Cron Job Guardian
PassAudited by ClawScan on May 1, 2026.
Overview
Cron Job Guardian appears to be a local, read-only cron/timer audit helper with no artifact-backed evidence of hidden network use, credential access, or production-control behavior.
This skill looks safe for local, review-only cron/timer auditing. Before installing or using it, make sure you only provide the cron files or script directories you intend to review, avoid unrelated sensitive folders, and inspect any generated report before sharing or acting on it.
Findings (2)
Artifact-based informational review of SKILL.md, metadata, install specs, static scan signals, and capability signals. ClawScan does not execute the skill or run runtime probes.
The helper may inspect local files supplied as input and create a local report file.
The skill documents an optional local Python helper invocation. This is expected for its stated audit purpose and is not hidden, but it means the agent may run local code if the environment allows it.

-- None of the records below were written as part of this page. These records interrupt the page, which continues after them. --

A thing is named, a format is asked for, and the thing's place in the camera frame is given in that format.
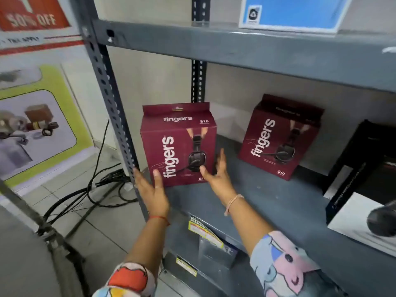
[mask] tiled floor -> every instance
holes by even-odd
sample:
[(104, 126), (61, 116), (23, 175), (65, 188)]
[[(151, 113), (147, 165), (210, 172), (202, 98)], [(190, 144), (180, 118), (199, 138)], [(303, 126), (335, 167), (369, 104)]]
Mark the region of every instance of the tiled floor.
[[(119, 161), (102, 153), (99, 168), (110, 167)], [(57, 200), (66, 195), (86, 187), (91, 179), (96, 164), (96, 156), (72, 167), (61, 175), (55, 177), (43, 186), (23, 196), (39, 214), (43, 215)], [(119, 169), (117, 166), (103, 172)], [(94, 200), (99, 200), (113, 184), (108, 184), (95, 189), (91, 195)], [(135, 192), (121, 190), (124, 198), (134, 199)], [(116, 204), (122, 202), (113, 191), (103, 204)], [(65, 205), (58, 207), (53, 214), (56, 215), (74, 199), (71, 198)], [(70, 212), (54, 223), (54, 227), (66, 235), (79, 221), (81, 216), (92, 204), (84, 200), (73, 212)], [(144, 226), (144, 219), (138, 203), (128, 204), (117, 208), (95, 208), (87, 219), (81, 224), (69, 242), (86, 258), (85, 272), (92, 291), (102, 286), (114, 267), (119, 264), (132, 247), (134, 241)], [(198, 297), (185, 284), (170, 275), (161, 273), (158, 280), (156, 297)]]

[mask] patterned sleeve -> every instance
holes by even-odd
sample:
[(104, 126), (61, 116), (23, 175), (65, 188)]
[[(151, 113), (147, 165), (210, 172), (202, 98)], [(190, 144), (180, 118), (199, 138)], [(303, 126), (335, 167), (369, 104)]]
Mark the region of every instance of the patterned sleeve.
[(106, 285), (92, 297), (149, 297), (155, 290), (155, 278), (144, 266), (135, 263), (118, 265)]
[(347, 296), (280, 231), (265, 235), (250, 258), (266, 297)]

如运行环境允许 shell / exec,可使用:`python3 "{baseDir}/scripts/run.py" --input <输入文件> --output <输出文件>`Run it only on intended cron files or script directories, and choose an output path you are comfortable writing to.

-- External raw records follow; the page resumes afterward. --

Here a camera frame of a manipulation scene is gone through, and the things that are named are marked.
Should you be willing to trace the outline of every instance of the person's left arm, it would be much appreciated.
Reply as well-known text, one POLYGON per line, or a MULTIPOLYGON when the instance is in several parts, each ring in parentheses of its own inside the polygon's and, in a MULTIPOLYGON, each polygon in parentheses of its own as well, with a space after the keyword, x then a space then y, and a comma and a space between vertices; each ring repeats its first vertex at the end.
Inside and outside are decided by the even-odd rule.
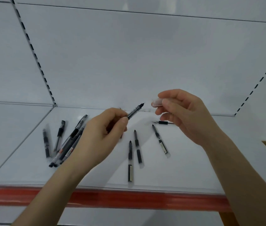
POLYGON ((56 170, 13 226, 57 225, 72 192, 83 177, 101 163, 127 130, 127 113, 110 108, 91 119, 75 151, 56 170))

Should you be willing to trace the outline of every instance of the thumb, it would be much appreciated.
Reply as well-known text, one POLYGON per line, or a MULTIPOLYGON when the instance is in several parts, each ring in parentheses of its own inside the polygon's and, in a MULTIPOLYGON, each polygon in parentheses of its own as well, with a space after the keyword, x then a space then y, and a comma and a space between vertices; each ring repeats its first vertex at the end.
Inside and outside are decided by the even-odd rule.
POLYGON ((120 118, 115 123, 110 133, 105 137, 105 142, 108 146, 113 147, 113 148, 115 147, 120 137, 124 133, 127 127, 128 121, 129 120, 127 117, 123 117, 123 118, 120 118))
POLYGON ((169 113, 173 113, 175 116, 180 118, 182 121, 184 120, 186 114, 188 113, 187 109, 185 109, 184 107, 180 106, 177 103, 171 102, 168 99, 163 99, 162 105, 169 113))

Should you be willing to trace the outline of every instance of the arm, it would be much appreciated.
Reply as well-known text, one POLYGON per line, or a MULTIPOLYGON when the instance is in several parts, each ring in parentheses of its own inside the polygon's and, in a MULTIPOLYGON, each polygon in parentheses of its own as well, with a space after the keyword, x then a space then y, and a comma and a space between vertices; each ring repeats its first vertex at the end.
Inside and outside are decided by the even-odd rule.
POLYGON ((123 110, 111 108, 91 119, 75 151, 59 166, 12 225, 57 225, 78 183, 112 152, 126 131, 128 123, 126 115, 123 110))
POLYGON ((266 182, 233 141, 219 128, 201 99, 174 89, 156 110, 161 120, 177 125, 205 150, 240 226, 266 225, 266 182))

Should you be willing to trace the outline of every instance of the person's right arm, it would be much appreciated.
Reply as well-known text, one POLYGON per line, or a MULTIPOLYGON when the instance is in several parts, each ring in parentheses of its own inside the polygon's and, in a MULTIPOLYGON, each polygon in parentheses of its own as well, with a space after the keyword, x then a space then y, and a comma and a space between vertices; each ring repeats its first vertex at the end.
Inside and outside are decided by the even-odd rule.
POLYGON ((180 89, 158 94, 161 120, 205 150, 240 226, 266 225, 266 182, 219 128, 200 98, 180 89))

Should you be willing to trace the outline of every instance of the red edge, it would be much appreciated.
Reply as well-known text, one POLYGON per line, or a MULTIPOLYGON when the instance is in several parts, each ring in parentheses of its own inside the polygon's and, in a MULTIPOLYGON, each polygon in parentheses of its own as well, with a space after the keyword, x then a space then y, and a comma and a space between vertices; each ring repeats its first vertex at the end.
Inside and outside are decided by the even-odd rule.
MULTIPOLYGON (((0 187, 0 205, 27 206, 41 188, 0 187)), ((224 195, 77 189, 67 207, 231 212, 224 195)))

If the scanned input contains secrets or private operational details, the generated report may contain filenames and partial/redacted snippets from those files.
The script scans user-supplied text files for secret-like patterns and includes redacted snippets in the generated report. This is purpose-aligned auditing behavior, but report contents can still reflect sensitive local file material.
"secret_like": r"(api[_-]?key|token|secret|password)\s*[:=]..." ... findings.append((str(target), name, snippet[:160]))
Avoid scanning unrelated private directories, sanitize sensitive inputs when possible, and review generated reports before sharing them.